++++ Records for the exercise

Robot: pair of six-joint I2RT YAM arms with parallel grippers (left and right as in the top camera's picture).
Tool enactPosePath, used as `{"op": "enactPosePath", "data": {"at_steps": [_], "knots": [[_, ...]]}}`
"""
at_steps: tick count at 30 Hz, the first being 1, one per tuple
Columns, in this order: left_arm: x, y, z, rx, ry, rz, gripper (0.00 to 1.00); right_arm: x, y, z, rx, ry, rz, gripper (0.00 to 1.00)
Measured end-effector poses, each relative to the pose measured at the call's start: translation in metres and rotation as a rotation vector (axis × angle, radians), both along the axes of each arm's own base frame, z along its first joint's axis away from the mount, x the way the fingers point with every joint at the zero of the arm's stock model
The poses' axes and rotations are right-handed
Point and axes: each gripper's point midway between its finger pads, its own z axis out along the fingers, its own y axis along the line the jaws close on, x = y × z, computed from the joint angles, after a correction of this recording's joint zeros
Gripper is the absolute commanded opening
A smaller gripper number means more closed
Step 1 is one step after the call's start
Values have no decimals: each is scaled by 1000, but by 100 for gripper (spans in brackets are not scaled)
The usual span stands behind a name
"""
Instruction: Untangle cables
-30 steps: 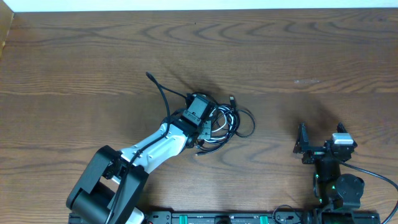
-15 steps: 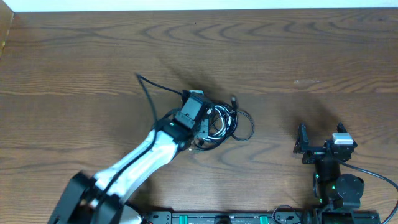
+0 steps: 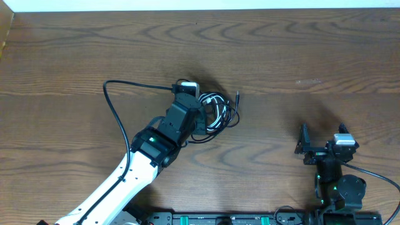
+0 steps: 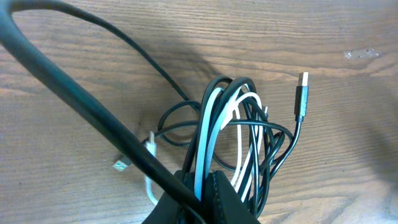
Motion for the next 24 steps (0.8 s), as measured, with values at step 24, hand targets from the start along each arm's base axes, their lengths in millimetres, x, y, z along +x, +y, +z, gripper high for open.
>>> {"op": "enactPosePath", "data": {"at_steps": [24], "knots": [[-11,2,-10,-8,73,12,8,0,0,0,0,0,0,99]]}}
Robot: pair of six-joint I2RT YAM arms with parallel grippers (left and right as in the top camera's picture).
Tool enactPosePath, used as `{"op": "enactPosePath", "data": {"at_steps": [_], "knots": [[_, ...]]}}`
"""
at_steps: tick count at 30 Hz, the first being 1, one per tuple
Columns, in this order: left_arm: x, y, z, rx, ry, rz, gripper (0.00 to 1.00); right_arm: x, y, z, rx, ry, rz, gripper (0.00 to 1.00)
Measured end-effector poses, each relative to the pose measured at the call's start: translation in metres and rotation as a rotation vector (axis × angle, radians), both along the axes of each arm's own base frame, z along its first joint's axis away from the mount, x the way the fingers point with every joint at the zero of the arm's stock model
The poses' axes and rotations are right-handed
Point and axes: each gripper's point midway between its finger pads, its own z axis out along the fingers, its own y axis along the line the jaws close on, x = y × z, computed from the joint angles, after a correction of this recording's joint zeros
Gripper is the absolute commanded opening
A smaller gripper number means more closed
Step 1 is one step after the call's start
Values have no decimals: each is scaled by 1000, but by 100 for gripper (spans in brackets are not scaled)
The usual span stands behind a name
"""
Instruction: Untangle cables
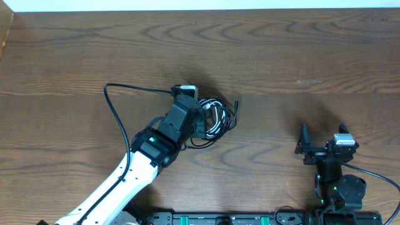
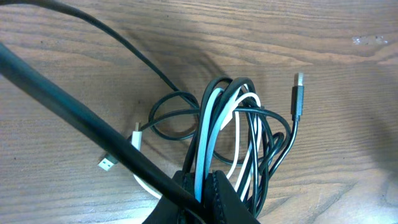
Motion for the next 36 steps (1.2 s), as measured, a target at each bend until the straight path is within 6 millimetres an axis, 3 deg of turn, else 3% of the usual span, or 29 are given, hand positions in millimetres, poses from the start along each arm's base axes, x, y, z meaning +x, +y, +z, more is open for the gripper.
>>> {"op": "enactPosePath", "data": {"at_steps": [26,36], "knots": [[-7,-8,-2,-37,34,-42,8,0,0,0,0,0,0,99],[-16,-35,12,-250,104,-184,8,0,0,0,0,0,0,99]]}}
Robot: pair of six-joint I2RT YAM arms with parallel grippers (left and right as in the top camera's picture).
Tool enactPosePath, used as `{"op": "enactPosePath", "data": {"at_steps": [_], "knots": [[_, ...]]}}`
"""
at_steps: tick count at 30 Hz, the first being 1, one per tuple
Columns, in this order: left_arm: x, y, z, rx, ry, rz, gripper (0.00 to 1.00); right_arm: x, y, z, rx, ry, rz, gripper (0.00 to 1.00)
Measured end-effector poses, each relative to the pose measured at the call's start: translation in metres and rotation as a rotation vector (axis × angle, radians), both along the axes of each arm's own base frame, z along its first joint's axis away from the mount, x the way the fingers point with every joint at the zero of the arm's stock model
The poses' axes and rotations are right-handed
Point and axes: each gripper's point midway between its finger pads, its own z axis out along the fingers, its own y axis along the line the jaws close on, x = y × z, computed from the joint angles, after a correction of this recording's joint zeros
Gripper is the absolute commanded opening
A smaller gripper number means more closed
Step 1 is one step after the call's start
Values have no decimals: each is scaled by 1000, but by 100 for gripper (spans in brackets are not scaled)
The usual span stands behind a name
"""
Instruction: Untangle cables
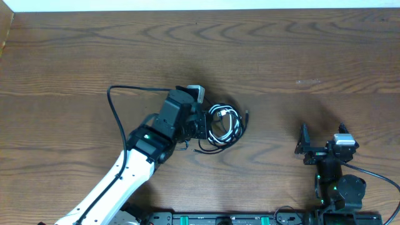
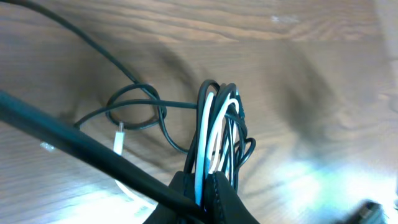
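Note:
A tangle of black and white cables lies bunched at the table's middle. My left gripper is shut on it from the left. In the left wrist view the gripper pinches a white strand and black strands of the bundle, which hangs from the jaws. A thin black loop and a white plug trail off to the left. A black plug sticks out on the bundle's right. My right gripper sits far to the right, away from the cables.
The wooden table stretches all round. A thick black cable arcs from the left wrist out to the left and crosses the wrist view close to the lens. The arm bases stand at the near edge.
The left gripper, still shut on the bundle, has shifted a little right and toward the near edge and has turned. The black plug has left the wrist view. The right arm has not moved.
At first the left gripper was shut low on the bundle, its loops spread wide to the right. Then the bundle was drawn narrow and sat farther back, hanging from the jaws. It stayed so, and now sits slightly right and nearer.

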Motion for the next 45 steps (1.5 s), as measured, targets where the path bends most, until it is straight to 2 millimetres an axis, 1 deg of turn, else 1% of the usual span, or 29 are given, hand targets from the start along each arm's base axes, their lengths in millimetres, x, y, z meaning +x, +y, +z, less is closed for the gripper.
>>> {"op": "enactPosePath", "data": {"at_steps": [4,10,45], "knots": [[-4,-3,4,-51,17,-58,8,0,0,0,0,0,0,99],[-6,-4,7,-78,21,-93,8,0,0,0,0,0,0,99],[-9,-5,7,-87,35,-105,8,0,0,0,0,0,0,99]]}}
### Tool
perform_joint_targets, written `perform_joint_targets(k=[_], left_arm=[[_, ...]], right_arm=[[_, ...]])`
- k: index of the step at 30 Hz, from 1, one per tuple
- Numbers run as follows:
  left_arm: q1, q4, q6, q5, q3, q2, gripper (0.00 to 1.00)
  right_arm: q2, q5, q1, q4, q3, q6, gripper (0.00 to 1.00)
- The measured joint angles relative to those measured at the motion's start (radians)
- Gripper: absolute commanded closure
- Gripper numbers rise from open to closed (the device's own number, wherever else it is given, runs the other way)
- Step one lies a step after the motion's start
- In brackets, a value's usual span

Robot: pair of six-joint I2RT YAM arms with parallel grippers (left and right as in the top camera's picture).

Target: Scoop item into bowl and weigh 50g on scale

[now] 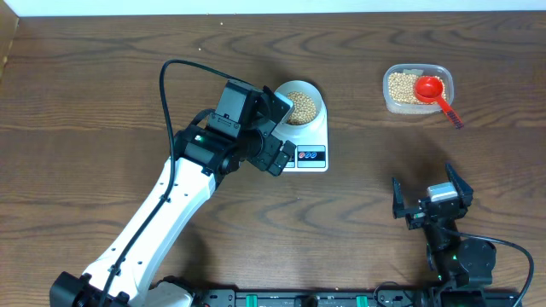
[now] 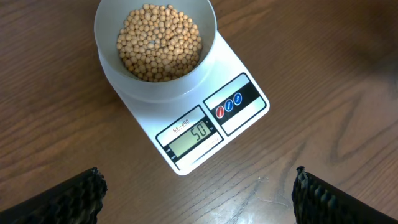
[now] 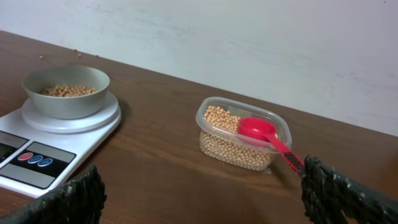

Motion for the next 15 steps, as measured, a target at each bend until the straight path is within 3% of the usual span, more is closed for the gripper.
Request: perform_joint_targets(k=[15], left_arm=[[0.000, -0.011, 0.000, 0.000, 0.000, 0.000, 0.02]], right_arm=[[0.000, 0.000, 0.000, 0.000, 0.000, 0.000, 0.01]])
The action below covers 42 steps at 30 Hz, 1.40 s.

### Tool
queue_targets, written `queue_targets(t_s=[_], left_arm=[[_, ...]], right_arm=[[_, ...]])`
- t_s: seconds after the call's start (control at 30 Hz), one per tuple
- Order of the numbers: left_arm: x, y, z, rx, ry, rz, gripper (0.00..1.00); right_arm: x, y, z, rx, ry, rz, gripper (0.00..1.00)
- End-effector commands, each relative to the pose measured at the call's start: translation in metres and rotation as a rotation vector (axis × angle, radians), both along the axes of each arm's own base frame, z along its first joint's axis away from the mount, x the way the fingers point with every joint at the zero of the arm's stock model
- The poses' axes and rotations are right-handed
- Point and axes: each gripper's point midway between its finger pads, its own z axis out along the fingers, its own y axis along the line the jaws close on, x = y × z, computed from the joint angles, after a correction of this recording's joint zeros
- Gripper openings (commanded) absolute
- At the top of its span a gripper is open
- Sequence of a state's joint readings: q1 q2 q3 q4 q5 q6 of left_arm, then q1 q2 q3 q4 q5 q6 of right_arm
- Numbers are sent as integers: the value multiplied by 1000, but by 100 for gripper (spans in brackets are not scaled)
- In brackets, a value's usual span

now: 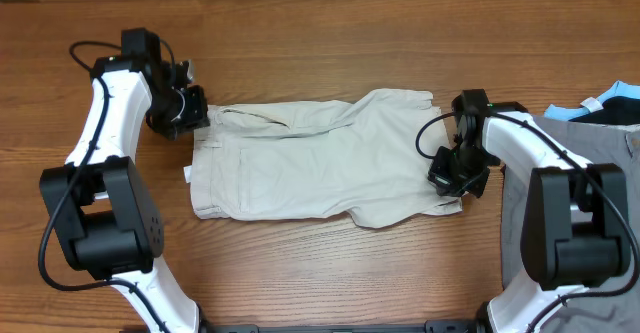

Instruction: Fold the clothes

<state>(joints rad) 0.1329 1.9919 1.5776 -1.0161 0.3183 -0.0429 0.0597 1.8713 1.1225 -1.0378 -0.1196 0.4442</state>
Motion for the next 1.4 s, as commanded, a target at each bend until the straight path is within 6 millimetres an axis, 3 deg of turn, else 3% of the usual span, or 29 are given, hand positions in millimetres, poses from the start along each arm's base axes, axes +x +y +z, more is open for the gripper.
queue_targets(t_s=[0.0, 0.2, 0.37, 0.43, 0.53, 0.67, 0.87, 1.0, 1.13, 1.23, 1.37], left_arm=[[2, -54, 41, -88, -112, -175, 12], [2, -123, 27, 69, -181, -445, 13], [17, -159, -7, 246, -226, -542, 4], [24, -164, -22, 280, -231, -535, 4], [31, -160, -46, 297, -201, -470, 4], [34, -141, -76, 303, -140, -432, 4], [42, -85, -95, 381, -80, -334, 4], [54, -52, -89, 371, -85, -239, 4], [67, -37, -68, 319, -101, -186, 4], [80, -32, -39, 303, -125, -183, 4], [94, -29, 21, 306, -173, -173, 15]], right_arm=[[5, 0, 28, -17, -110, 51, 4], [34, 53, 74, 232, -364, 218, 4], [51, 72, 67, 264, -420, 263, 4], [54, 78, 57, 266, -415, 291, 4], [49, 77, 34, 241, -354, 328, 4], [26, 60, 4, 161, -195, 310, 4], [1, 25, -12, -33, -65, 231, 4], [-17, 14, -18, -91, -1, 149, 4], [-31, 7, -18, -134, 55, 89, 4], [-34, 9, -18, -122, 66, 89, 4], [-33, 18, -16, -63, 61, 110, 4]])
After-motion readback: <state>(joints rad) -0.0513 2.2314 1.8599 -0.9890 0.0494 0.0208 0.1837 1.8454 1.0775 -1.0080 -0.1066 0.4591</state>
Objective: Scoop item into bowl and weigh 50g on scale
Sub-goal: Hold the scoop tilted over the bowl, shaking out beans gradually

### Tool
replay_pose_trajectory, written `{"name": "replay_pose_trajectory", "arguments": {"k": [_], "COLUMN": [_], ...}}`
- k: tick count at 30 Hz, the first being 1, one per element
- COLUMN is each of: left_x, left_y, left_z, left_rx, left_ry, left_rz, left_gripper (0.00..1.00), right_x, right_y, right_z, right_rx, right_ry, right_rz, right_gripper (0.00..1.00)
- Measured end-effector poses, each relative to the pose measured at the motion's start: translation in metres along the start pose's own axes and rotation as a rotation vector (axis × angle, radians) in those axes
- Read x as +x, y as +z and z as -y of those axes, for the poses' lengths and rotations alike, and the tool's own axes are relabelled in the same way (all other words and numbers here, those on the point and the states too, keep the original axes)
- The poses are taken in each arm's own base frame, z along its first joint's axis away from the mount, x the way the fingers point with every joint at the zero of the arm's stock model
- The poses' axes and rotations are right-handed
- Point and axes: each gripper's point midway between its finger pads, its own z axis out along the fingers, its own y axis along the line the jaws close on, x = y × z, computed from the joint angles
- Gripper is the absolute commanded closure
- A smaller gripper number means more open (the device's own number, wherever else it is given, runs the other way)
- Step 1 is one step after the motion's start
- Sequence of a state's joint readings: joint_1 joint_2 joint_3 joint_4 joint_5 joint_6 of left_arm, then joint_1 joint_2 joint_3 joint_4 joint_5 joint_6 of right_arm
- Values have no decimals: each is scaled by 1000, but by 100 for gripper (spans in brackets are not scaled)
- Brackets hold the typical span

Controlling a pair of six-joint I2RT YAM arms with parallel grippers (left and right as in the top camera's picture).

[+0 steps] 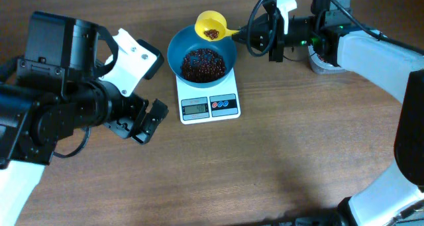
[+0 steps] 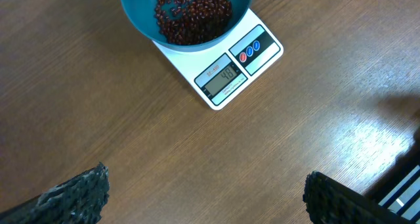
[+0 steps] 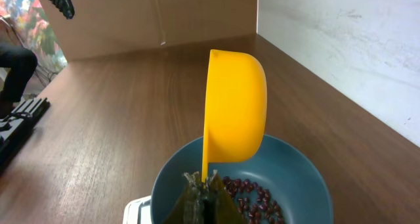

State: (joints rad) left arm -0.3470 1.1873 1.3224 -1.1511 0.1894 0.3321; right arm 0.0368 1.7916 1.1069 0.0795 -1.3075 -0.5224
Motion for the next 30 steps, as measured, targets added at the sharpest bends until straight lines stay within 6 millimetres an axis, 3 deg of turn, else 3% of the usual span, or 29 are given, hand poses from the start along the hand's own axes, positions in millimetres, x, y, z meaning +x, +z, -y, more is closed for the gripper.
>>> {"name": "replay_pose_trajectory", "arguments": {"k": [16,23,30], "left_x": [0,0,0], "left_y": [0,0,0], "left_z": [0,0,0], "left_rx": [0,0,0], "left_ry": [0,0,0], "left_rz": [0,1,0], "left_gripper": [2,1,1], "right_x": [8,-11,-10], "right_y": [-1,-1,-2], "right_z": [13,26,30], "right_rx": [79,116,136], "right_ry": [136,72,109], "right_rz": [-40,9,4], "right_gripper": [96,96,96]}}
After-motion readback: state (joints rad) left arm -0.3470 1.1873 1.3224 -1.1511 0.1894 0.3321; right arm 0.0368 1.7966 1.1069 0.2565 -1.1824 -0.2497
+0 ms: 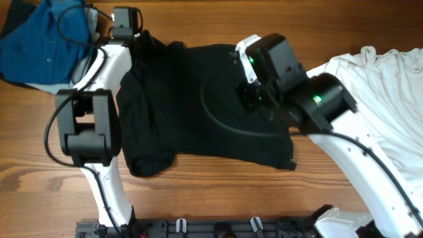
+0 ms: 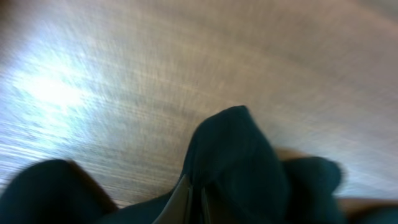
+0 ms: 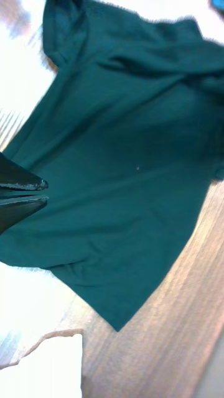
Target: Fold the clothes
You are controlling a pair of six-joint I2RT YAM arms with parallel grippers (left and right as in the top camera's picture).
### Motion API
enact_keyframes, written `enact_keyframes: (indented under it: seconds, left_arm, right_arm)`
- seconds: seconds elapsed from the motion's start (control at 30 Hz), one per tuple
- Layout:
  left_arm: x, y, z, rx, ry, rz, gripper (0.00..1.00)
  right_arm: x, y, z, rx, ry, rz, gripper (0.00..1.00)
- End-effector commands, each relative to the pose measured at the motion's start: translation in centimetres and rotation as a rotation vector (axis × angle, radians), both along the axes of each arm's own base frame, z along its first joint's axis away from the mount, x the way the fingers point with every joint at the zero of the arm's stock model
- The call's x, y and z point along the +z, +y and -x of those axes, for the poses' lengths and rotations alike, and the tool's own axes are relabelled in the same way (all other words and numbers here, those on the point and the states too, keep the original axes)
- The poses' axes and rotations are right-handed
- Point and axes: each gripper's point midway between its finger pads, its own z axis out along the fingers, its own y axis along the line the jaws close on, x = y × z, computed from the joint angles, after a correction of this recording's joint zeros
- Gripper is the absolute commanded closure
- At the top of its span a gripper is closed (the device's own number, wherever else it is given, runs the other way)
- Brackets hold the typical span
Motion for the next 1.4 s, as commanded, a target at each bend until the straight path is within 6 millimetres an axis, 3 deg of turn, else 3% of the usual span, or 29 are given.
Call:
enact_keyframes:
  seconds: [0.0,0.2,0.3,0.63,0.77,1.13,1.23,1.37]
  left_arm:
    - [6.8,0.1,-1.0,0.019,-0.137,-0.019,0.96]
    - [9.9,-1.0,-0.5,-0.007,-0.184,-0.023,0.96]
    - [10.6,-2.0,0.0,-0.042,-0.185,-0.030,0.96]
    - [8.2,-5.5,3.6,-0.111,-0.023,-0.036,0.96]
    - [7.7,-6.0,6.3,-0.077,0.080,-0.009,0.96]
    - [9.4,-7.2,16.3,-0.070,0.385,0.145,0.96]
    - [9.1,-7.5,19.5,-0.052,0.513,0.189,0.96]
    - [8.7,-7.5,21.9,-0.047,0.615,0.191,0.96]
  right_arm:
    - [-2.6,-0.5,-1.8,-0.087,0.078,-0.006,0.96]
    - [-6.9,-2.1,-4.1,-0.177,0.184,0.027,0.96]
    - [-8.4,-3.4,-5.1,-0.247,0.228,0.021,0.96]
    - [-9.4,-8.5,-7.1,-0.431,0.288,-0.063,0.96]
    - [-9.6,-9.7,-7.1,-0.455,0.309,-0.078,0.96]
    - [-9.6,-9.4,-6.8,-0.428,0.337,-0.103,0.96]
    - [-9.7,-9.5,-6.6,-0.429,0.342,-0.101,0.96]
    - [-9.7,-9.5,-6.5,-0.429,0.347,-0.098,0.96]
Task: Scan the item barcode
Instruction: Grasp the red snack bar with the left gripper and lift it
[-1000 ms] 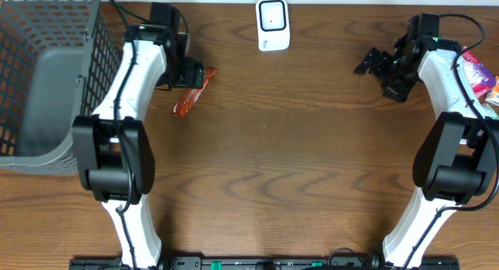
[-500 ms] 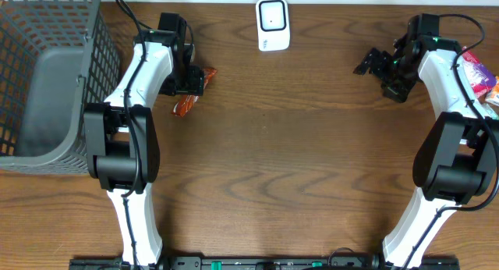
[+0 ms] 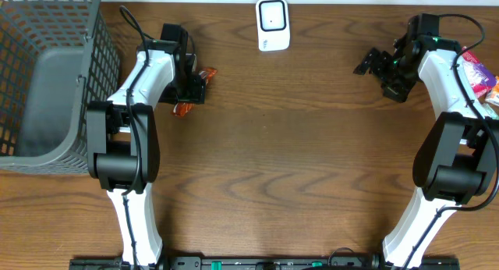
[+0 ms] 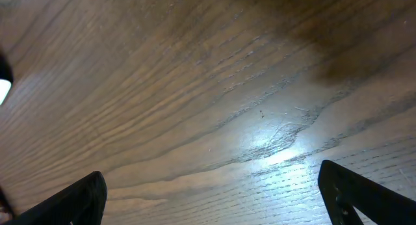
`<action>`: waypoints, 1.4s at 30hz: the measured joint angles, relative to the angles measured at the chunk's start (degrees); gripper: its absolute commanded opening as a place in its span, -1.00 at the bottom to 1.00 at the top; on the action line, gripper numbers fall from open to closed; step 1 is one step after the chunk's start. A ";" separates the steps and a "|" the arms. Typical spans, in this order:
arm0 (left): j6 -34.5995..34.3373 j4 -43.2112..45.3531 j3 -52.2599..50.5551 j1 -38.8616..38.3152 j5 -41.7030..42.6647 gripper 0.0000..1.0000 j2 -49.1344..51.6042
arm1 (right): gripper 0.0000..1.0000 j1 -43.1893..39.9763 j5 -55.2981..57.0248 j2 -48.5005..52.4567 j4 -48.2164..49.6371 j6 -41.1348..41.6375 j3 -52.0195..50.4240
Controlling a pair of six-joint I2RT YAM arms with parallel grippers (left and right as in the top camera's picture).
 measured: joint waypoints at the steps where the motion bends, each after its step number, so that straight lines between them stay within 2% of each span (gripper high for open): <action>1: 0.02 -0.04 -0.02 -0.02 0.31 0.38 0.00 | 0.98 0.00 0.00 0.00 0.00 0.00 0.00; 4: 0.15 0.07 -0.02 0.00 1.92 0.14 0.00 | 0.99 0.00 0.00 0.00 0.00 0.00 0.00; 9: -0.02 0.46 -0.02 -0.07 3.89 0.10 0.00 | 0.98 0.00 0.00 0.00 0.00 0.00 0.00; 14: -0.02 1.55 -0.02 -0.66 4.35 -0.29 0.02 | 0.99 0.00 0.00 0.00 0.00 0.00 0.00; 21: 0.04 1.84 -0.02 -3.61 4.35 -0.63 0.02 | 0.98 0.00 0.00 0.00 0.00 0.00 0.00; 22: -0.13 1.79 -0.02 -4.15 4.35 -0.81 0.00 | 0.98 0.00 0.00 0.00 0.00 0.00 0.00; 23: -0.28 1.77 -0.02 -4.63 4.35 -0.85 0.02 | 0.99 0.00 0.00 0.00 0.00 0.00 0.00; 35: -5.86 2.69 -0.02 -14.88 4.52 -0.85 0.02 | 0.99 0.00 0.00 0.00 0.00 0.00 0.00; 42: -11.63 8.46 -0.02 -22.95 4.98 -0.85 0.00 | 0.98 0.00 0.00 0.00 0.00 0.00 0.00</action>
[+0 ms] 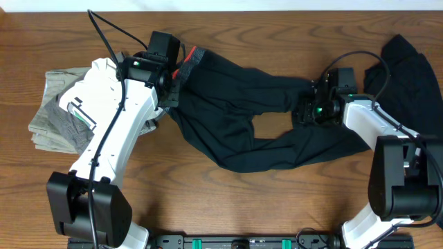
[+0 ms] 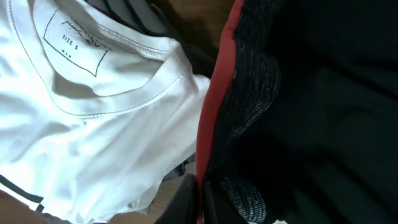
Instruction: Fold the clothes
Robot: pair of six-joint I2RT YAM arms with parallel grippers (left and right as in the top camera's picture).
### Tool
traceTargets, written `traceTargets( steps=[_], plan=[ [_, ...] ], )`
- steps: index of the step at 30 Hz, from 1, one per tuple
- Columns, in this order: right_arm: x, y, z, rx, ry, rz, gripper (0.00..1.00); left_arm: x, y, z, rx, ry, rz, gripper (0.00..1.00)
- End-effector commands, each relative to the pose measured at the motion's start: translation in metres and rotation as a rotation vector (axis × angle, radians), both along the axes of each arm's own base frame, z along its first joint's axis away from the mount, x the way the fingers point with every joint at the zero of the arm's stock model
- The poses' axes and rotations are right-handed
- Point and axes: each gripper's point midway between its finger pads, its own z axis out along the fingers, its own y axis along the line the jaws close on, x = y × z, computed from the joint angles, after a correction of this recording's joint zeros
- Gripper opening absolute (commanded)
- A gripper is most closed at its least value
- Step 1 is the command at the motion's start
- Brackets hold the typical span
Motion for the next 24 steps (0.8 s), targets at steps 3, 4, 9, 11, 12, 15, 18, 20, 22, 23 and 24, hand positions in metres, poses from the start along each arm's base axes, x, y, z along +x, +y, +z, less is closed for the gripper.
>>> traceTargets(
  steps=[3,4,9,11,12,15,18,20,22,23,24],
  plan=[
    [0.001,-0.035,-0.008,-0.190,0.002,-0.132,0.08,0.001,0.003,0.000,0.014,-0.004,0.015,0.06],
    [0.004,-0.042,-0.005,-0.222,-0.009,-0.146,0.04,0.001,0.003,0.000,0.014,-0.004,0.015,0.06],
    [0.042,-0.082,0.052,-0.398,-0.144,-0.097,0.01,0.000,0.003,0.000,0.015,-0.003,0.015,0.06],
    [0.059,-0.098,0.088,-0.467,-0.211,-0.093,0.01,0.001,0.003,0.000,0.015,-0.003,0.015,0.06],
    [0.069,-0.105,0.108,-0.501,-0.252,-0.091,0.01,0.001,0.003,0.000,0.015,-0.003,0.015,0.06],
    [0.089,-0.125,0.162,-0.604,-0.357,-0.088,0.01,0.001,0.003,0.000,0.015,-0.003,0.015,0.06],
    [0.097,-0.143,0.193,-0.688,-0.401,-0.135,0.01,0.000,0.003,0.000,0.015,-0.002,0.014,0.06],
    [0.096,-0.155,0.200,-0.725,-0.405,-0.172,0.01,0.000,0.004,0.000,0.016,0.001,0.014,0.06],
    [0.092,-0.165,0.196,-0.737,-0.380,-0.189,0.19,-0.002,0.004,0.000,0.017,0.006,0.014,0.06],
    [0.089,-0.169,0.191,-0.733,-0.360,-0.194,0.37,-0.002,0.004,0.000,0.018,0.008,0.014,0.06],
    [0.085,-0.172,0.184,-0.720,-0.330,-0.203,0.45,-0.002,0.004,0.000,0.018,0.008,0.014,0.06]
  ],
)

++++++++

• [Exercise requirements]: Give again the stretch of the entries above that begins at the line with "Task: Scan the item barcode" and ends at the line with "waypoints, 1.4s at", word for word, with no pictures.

• [Your solution]:
Task: Scan the item barcode
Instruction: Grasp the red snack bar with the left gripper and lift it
[-1000 ms] 
[-500 ms] 
[+0 ms] 
[+0 ms] 
`<action>`: waypoints, 1.4s at 30hz: the measured joint angles, relative to the angles measured at the chunk's start (degrees); gripper: its absolute commanded opening as a place in its span, -1.00 at the bottom to 1.00 at the top; on the action line, gripper numbers fall from open to closed; step 1 is one step after the chunk's start. A ";" separates the steps and a "|" the arms. Typical spans, in this order:

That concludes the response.